What isn’t mentioned anywhere in the post is that SiteLock is owned by GoDaddy and therefore web host partnering are really partnering with a competitor and possible providing them with sensitive information.
That also isn’t mention on the linked to Sucuri Partner Program page.
What is mentioned there is that this is way for web hosts to make a lot of money:
As we have seen with SiteLock, that doesn’t lead to good things.
You also won’t find mention of the ownership on the about page on Sucuri’s website which states:
Sucuri, Inc. is a Delaware Corporation, with a globally-
distributed team spread over a dozen countries around
Beyond the fact that web hosts might not want to be partnering with a competitor in this way, there is the issue that GoDaddy has a bad reputation when it comes to security.

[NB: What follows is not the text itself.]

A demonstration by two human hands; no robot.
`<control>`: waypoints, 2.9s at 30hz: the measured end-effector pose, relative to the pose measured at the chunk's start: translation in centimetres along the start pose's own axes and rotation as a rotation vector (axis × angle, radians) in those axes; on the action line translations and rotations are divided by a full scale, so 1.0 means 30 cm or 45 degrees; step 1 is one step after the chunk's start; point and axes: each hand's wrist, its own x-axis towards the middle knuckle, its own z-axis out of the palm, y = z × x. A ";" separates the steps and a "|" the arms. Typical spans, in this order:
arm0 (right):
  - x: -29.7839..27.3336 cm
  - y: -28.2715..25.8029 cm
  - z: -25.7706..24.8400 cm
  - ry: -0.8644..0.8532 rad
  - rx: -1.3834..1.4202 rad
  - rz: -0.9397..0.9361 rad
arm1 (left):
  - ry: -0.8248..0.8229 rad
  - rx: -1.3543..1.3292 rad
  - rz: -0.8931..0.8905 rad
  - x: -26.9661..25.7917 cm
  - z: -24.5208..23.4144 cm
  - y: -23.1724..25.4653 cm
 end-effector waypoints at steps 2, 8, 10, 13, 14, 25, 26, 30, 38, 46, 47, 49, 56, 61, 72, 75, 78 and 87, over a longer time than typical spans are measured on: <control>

One element of that is obliquely mentioned in the Sucuri post when the write:
For example, cross-contamination over multiple shared hosting accounts used to be a major problem for large website hosting providers, but this isn’t really a huge threat today.
One such provider that happened with was GoDaddy, which had ignored attempts by people we were helping to deal those hacks, to get them to do something about it before it became a major issue. GoDaddy then made ever changing claims as to the source of, but notable didn’t blame themselves.
In more recent times there have been issues with them distributing outdated and insecure software to their customers, using outdated and insecure software on their servers, being unable to properly control FTP access to websites, not providing a basic security feature with their managed WordPress hosting, and worst of all, screwing up the security of databases that lead to website that otherwise would not have been hacked, being hacked.
It isn’t really surprising with that type of track record that they would have bought a security company that inadvertently made a good case that you should avoid them. But that all would be a good reason why other web hosts would probably want to avoid getting involved in this if they truly care about their customers and that might be why it goes unmentioned.